# Exercise details
Whenever a line below includes the word "lamp", copy that line.

START Records provided

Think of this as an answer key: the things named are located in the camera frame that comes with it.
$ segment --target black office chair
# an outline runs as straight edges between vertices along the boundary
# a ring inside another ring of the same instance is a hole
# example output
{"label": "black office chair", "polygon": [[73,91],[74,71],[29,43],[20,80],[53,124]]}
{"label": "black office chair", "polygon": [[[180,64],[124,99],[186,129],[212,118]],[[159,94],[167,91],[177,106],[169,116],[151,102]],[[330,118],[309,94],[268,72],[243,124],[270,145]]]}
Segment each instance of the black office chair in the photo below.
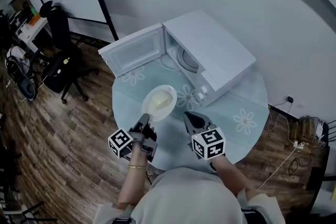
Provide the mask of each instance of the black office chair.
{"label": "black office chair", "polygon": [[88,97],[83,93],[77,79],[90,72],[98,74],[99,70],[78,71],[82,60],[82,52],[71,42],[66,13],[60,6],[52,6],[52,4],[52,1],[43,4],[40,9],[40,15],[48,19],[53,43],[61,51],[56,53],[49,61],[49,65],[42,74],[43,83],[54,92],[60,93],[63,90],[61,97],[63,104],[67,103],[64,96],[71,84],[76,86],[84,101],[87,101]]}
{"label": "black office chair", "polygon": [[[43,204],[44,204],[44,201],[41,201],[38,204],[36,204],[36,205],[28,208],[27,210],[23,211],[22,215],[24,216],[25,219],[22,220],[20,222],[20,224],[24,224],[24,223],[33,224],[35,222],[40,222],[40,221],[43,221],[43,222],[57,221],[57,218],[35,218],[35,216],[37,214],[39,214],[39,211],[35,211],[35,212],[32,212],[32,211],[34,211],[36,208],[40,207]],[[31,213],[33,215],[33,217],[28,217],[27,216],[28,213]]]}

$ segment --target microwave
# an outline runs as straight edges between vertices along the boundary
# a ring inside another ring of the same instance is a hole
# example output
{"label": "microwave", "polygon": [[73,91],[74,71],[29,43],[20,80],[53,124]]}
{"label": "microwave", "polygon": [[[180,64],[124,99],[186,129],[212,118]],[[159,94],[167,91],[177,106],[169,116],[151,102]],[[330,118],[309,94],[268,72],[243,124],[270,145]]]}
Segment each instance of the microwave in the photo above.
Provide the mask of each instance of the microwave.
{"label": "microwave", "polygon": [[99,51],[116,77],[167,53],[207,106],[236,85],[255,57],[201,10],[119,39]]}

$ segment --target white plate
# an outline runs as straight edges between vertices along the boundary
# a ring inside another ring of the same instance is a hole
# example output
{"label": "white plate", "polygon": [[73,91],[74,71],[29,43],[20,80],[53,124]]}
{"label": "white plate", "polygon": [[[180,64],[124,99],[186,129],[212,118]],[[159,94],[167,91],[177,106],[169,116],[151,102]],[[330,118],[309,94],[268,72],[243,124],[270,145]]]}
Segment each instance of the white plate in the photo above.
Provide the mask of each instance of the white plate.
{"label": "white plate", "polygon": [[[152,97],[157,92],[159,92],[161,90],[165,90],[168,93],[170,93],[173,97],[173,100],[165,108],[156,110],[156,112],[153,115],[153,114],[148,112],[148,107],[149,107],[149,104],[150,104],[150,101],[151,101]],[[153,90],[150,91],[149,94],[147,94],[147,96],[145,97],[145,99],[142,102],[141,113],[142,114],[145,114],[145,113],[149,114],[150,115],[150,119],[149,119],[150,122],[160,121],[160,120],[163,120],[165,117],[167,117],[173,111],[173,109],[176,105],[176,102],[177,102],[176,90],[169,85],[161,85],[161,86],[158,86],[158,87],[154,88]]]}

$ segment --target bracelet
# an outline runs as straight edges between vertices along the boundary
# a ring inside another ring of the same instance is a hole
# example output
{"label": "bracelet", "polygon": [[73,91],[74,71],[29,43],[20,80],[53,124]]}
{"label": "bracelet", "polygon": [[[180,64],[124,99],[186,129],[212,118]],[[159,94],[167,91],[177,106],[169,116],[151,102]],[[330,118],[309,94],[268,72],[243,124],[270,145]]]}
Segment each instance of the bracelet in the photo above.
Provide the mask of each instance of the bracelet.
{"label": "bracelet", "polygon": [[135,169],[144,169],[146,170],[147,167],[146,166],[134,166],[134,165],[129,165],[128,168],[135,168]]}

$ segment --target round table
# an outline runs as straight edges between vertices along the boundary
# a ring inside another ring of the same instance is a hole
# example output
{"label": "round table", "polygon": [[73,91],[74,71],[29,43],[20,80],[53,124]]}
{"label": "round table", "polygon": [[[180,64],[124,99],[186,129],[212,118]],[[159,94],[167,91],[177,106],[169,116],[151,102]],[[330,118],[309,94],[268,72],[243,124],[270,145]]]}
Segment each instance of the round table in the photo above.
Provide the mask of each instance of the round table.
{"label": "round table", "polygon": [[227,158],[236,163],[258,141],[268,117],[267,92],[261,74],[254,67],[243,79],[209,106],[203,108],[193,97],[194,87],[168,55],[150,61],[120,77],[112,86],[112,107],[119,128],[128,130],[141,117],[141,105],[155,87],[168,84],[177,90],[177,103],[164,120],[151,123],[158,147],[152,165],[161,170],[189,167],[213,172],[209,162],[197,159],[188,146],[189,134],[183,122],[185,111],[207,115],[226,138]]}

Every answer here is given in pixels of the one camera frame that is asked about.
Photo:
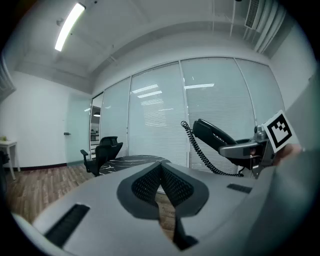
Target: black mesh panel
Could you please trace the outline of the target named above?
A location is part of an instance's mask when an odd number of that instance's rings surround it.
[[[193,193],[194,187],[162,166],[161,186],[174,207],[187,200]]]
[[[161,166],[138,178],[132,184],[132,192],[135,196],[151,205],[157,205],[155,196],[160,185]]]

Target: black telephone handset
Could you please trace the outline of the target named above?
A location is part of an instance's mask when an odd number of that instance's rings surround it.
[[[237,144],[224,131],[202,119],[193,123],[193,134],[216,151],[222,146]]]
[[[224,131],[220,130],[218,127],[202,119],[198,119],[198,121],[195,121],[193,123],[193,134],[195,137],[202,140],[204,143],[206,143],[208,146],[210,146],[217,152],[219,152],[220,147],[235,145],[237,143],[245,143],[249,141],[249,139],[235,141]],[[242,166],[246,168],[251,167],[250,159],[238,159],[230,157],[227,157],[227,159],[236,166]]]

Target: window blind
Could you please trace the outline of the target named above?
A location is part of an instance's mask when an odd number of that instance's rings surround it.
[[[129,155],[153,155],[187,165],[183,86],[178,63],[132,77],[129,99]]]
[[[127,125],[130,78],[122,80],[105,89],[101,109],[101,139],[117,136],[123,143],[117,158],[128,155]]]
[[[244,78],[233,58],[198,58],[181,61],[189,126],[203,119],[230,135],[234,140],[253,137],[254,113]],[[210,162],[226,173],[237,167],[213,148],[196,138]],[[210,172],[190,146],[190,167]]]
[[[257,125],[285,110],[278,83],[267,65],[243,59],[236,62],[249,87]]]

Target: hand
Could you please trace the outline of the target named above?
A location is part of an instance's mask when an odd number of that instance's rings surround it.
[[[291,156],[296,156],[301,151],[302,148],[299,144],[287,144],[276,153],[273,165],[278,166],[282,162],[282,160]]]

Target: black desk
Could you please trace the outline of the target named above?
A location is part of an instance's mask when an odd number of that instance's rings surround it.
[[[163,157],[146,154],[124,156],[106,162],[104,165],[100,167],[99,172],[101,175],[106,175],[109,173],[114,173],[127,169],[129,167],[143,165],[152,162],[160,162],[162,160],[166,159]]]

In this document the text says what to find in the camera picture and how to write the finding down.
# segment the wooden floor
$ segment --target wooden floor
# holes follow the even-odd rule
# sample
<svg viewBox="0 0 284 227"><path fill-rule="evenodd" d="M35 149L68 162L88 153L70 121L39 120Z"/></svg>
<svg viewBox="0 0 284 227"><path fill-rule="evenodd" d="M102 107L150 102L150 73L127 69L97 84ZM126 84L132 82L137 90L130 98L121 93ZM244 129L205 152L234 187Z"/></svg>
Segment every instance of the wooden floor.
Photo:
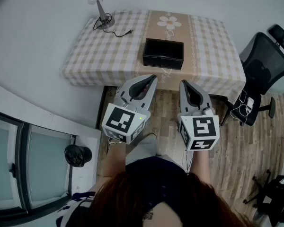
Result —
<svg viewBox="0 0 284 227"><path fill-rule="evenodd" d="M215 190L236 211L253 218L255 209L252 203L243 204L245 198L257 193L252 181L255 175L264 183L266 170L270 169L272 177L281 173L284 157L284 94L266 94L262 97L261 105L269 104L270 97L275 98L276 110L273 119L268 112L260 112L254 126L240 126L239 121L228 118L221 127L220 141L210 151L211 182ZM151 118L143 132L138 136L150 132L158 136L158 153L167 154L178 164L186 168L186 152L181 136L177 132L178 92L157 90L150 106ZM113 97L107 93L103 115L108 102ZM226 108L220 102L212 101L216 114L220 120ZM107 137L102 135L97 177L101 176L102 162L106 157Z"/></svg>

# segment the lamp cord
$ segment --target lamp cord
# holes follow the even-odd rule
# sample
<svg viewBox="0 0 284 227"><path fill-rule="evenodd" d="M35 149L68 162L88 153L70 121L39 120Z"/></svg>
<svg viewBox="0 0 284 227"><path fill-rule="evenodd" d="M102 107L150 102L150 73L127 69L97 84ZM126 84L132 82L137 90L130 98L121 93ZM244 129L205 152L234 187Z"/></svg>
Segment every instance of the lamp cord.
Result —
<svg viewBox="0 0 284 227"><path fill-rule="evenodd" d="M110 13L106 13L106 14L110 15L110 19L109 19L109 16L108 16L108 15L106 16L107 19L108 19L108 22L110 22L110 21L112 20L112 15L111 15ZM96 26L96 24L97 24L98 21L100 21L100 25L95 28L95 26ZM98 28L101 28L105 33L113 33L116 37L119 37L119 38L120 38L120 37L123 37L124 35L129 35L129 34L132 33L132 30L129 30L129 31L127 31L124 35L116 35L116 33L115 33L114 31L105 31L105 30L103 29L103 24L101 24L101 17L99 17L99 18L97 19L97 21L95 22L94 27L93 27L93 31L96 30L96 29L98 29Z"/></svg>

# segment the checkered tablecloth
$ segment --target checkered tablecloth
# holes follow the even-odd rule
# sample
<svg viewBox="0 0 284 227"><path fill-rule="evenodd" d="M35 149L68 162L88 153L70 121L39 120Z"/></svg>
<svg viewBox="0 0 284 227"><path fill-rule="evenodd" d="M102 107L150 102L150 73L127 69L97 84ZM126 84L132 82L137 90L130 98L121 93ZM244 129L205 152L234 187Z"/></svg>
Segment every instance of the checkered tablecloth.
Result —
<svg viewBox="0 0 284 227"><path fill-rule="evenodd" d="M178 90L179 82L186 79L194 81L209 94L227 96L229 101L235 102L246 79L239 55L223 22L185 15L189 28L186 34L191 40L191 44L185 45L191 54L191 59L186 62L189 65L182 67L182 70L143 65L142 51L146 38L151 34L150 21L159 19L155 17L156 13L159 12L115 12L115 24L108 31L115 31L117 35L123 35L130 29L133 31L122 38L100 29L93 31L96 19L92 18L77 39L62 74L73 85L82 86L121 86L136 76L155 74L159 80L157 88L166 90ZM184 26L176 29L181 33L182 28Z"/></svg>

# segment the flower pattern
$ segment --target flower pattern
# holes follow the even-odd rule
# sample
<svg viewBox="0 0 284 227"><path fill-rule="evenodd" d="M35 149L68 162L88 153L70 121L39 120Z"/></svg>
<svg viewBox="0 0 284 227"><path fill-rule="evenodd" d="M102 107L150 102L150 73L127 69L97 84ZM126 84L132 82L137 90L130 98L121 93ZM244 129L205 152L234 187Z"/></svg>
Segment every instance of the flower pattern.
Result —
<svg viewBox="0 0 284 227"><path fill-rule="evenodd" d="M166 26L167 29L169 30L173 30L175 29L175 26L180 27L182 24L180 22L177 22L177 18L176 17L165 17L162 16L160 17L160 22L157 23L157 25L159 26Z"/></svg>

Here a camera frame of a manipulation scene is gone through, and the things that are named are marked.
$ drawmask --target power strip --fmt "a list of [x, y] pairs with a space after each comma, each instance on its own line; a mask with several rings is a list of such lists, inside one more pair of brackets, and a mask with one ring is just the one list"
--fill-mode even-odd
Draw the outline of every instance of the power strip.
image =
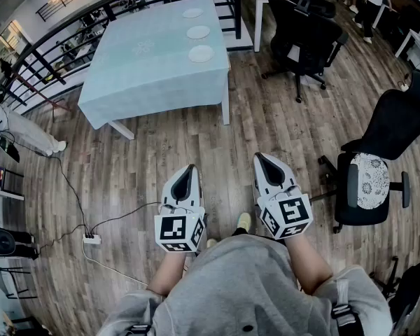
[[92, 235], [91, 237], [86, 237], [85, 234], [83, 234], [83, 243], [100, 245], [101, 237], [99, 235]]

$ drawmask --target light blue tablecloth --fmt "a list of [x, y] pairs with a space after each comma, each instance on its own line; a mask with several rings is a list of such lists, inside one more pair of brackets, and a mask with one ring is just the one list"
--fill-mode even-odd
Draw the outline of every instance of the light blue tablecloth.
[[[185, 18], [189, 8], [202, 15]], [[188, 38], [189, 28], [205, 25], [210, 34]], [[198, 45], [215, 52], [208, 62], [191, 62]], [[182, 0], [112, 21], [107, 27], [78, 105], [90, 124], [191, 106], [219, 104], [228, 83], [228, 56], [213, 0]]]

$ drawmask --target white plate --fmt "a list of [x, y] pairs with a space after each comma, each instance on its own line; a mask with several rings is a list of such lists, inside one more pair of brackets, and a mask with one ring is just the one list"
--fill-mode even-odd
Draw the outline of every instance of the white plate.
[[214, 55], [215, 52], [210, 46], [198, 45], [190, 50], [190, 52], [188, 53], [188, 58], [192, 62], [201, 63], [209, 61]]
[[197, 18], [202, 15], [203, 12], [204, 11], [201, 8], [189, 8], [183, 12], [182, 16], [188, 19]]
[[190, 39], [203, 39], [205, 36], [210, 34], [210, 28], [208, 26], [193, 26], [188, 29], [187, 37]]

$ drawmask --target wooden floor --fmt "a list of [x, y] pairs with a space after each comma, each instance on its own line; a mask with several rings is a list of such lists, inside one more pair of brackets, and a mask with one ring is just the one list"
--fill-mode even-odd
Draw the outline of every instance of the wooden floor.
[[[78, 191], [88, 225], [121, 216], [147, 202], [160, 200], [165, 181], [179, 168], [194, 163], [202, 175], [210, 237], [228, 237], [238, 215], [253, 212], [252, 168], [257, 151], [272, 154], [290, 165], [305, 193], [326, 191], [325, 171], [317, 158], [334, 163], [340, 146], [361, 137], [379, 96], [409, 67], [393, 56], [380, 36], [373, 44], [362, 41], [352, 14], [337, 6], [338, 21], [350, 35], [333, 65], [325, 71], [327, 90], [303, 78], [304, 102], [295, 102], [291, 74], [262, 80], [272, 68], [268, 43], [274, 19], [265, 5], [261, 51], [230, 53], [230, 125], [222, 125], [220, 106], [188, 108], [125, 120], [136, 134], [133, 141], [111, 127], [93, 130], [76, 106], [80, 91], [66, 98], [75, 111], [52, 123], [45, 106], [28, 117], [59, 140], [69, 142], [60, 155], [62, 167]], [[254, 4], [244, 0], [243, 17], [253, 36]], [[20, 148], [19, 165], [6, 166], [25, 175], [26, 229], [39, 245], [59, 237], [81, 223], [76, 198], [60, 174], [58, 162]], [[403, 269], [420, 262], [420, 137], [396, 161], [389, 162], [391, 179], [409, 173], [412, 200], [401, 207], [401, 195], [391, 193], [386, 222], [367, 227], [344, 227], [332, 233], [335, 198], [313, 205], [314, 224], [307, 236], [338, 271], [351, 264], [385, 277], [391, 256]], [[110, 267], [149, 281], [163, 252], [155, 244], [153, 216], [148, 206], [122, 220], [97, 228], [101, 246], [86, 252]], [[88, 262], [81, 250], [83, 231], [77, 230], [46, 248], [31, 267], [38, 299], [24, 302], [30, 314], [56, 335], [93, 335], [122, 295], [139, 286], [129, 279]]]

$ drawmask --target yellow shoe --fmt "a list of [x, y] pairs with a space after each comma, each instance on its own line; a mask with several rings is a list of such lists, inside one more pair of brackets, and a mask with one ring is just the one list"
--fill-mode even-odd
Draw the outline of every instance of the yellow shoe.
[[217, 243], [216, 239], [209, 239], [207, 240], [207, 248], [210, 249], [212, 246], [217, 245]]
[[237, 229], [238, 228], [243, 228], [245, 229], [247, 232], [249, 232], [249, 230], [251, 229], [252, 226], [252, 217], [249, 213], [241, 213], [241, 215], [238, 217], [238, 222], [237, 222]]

END Records provided

# Worked solution
# segment the lamp cord
$ segment --target lamp cord
Segment every instance of the lamp cord.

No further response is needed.